The setup is simple. A petty burglar (Lizzy Caplan) breaks into a remote mansion, only to throw out her back mid-heist. Suddenly immobilized and in excruciating pain, she’s left stranded and in deep trouble. Fortunately, she had the forethought to bring her curmudgeonly sister (Lucy DeVito) along as a getaway driver, who she calls in as backup (heh). There’s only one way to get out of the house, and that’s by being painfully dragged through it, one brutal and uncomfortably funny mishap at a time.

The film leans hard into the physicality of injury, wringing tension and dark comedy out of every nudge, push, pull and slide. The depiction of back pain is so real and performed so impeccably that it’s quickly revealed as its own, uniquely emotional spin on body horror. Drag knows that you find something inherently upsetting about your body betraying you in real time, and so it exploits that relatable nightmare with a toothy grin. At it’s best, this is mean stuff that pushes the boundaries of emotional discomfort through its extraordinary core performance.

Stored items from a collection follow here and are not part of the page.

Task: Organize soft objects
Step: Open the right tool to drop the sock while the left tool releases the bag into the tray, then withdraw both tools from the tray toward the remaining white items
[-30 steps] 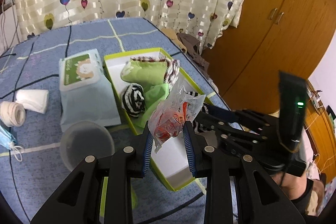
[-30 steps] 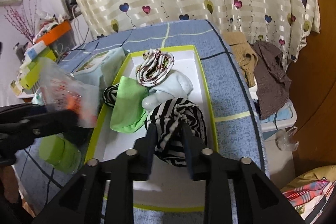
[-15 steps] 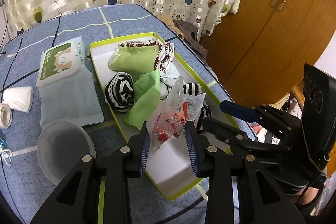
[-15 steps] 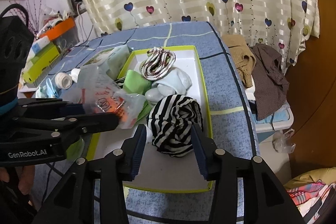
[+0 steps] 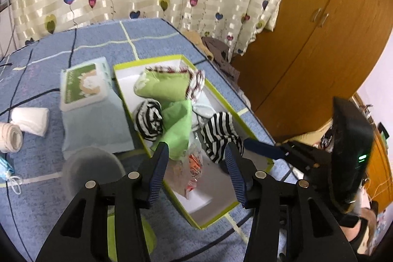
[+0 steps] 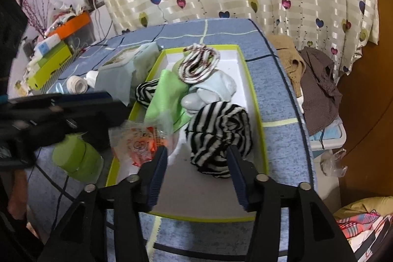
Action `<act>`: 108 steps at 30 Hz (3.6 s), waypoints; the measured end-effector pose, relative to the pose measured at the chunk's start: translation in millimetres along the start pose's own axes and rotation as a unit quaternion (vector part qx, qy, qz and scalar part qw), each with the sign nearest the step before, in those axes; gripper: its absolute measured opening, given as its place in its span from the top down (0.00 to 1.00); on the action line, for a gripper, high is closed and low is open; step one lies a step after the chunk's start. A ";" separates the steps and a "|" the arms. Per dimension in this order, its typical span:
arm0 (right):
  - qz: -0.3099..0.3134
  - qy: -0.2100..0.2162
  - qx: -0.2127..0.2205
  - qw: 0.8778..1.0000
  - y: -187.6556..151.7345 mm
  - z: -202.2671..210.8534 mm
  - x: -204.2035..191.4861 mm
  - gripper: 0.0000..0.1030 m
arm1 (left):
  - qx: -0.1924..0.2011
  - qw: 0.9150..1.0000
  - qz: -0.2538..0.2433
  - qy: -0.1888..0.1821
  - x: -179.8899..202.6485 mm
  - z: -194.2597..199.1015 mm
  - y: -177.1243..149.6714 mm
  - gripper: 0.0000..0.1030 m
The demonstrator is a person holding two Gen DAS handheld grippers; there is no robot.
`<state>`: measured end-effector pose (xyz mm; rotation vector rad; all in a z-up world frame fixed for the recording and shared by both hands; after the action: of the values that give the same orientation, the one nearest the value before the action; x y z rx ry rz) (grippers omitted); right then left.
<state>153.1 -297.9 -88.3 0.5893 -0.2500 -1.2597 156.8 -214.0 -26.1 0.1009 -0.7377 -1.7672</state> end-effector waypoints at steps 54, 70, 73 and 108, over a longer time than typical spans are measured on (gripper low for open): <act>0.029 -0.032 0.055 0.998 23.5 53.0 -74.6 0.46 | 0.078 0.995 0.060 0.034 -79.9 96.7 -49.5 0.52; 0.062 -0.017 0.058 0.996 26.8 56.6 -117.0 0.46 | 0.090 0.991 0.088 0.050 -107.6 115.2 -66.8 0.52; 0.070 -0.014 0.058 0.996 28.7 55.8 -124.7 0.46 | 0.091 0.990 0.095 0.054 -114.3 116.7 -69.0 0.52; 0.170 0.028 0.036 0.984 68.6 13.0 -222.9 0.46 | 0.106 0.975 0.173 0.088 -209.2 135.4 -91.5 0.52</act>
<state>135.2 -78.8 -9.3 0.6140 -0.3353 -0.9064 92.6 43.5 -28.1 0.2540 -0.7618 -1.3285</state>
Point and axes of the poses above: each gripper's, at about its wrist camera, not at the fingertips, and z roughly against the way its jaws point, x to its right, y to its top, the point moved 6 cm from there along -z, roughly the way its jaws point, and after that the axes turned 8 degrees about -x, right-handed, at the moved point
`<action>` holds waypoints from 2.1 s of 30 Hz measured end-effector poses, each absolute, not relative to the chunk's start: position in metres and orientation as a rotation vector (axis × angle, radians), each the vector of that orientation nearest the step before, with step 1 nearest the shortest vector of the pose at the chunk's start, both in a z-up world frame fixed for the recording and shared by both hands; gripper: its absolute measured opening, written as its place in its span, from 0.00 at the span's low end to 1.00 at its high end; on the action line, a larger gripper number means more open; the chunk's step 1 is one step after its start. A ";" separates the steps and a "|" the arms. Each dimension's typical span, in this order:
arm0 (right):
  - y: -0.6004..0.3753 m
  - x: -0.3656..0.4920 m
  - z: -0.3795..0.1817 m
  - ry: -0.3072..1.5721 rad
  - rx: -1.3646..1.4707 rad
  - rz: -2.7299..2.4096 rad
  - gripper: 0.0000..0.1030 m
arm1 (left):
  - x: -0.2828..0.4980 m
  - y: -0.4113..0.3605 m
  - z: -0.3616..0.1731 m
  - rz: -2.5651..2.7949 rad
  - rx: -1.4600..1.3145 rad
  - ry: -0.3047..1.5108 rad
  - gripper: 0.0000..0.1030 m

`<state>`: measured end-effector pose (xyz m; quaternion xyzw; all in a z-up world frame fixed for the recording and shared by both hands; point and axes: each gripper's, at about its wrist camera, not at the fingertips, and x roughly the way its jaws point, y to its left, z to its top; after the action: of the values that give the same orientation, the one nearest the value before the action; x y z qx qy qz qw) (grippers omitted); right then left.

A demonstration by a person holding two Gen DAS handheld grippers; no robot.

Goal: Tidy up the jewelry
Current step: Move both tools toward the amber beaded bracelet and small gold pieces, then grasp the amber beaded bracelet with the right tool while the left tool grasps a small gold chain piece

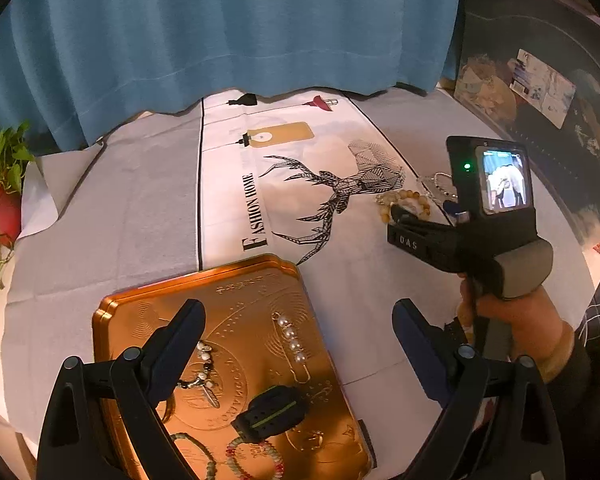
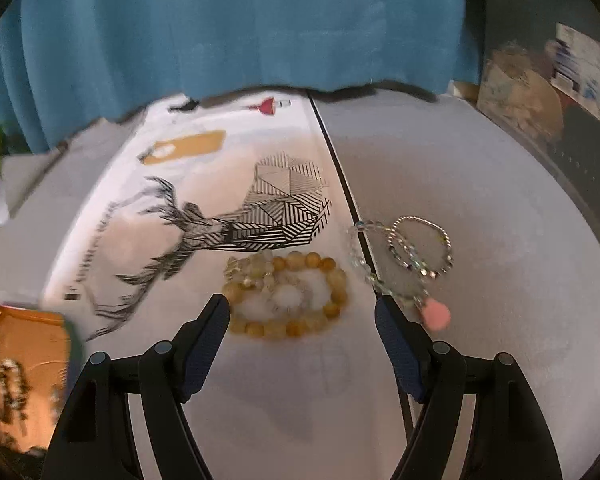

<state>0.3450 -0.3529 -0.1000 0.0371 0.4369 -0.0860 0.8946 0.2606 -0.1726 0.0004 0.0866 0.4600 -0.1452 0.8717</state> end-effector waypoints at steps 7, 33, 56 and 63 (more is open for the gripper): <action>-0.371 0.299 -0.108 0.951 0.106 -0.222 0.74 | 0.263 -0.184 -0.002 -0.323 0.173 0.973 0.90; -0.396 0.213 -0.108 0.879 0.076 -0.155 0.78 | 0.295 -0.291 -0.103 -0.582 0.346 1.167 0.75; -0.396 0.214 -0.109 0.881 0.078 -0.153 0.79 | 0.297 -0.298 -0.102 -0.608 0.491 1.148 0.72; -0.396 0.214 -0.109 0.881 0.075 -0.145 0.80 | 0.293 -0.287 -0.103 -0.535 0.607 1.120 0.67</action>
<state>0.2141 -0.3956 -0.1091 0.0365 0.4257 -0.0702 0.9014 0.2933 -0.2869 -0.1028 0.2797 0.5163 -0.2469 0.7709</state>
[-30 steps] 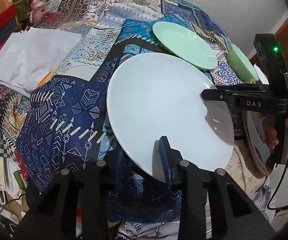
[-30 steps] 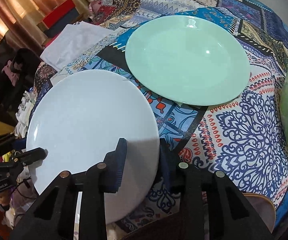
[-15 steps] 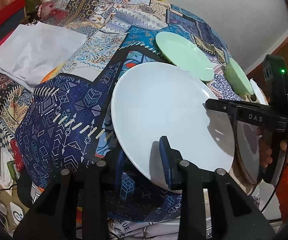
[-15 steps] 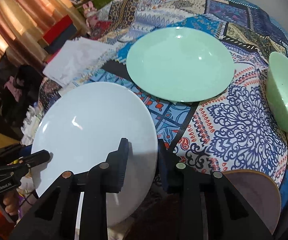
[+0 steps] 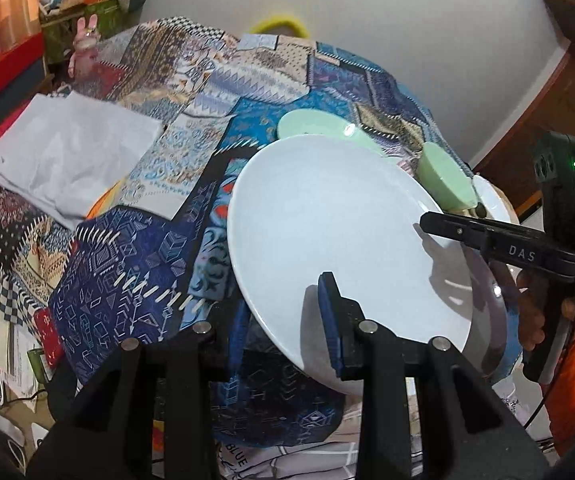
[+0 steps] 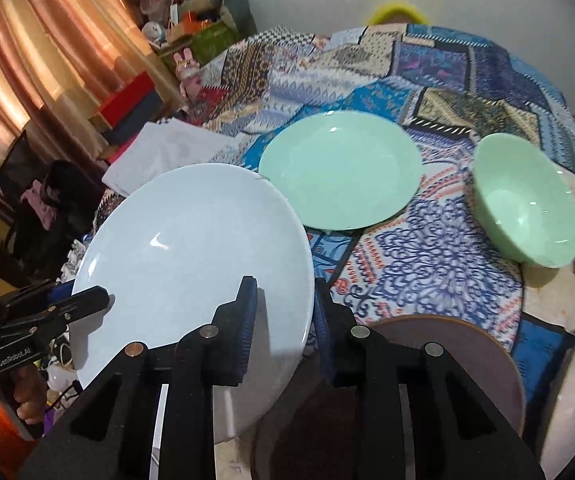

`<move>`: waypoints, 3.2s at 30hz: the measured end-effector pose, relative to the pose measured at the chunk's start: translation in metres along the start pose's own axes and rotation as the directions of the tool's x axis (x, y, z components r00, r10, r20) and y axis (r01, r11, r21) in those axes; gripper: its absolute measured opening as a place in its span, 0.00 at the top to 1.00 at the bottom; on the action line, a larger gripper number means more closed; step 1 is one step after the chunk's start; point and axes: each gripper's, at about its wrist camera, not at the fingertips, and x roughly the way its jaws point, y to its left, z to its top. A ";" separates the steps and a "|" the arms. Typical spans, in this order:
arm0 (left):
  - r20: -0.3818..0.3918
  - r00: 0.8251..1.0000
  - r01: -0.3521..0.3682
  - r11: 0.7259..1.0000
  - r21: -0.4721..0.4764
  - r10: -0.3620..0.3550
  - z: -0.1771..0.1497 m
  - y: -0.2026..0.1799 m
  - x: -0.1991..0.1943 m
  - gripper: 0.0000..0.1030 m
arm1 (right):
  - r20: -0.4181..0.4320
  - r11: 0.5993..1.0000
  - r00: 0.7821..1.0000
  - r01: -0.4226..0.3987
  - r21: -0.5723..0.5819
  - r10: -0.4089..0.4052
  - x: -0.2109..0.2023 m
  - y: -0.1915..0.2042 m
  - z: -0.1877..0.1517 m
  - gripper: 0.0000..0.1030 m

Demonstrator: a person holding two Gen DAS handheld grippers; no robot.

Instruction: Organize plates and bowls

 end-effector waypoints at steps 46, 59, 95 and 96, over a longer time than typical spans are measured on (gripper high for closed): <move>-0.132 0.986 0.123 0.977 0.177 -0.100 -0.015 -0.139 0.044 0.69 | 0.106 0.972 0.991 0.049 0.231 -0.076 -0.093 -0.097 -0.097 0.75; -0.201 0.977 0.110 0.974 0.197 -0.070 -0.027 -0.148 0.074 0.69 | 0.063 0.954 0.996 0.036 0.297 -0.057 -0.083 -0.116 -0.120 0.75; -0.124 0.992 0.044 0.960 0.275 -0.009 -0.020 -0.157 0.082 0.67 | 0.097 0.957 0.982 0.132 0.258 -0.162 -0.104 -0.108 -0.116 0.73; -0.110 0.994 0.038 0.958 0.283 -0.007 -0.018 -0.157 0.078 0.67 | 0.104 0.959 0.980 0.137 0.248 -0.167 -0.105 -0.106 -0.113 0.73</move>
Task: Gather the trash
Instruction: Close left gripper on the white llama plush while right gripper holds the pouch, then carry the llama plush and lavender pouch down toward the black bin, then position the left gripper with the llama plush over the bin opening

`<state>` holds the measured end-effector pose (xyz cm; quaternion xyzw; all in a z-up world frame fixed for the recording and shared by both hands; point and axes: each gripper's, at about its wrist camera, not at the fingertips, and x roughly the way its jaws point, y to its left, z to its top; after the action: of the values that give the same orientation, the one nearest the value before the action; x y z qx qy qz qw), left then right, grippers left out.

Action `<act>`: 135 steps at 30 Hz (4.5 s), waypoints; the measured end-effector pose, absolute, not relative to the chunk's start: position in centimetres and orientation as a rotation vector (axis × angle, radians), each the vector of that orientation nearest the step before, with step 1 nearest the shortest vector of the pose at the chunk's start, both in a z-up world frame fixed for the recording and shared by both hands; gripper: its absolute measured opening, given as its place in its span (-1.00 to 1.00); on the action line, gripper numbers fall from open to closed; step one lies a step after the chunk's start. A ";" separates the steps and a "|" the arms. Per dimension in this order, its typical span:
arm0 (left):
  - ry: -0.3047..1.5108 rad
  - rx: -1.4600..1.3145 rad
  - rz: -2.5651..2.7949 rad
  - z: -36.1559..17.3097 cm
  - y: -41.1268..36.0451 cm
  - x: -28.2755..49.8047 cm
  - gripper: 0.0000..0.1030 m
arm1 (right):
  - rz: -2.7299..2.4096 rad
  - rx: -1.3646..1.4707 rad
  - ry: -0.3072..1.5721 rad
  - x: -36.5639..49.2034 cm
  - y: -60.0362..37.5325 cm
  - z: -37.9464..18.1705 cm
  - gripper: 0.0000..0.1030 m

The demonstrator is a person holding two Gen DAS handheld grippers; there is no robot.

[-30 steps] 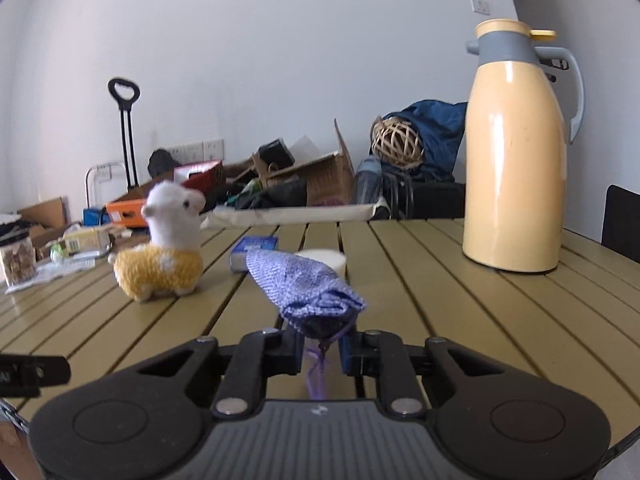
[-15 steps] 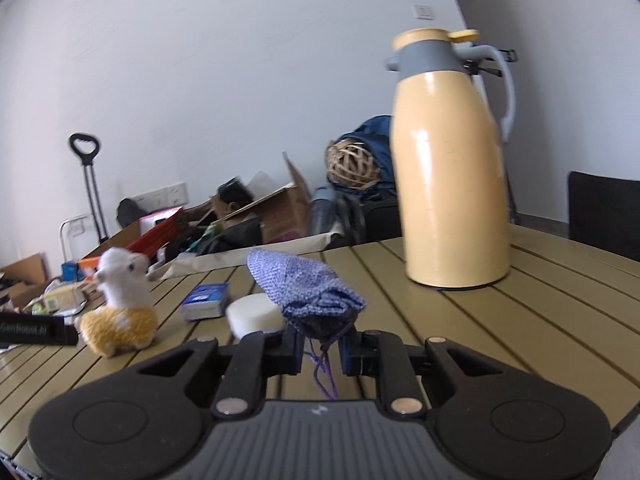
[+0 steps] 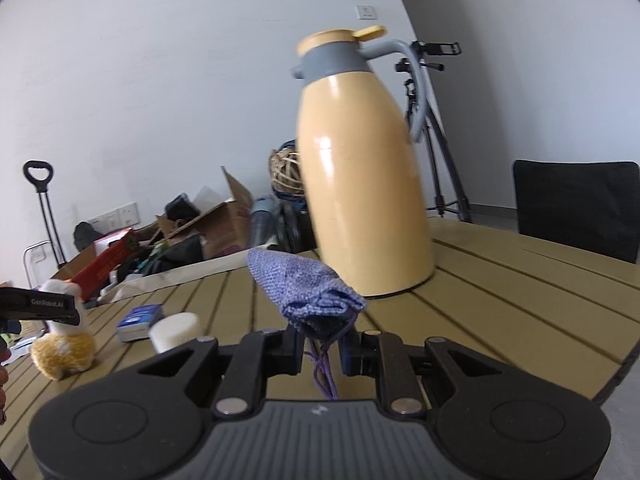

Caplan commits fully to the physical demands of the role, finding an impossibly correct balance between agony and comedy. Her pained noises, strained expressions, and escalating panic sell the film’s central idea at every excruciating turn and/or descending step. With a different lead actor, this could have easily tipped too far into slapstick or stupidity. Instead, Caplan makes it real, allowing the humor to appear organically from the absurdity of the situation—and her audience’s schadenfreude—while never losing sight of her character’s suffering.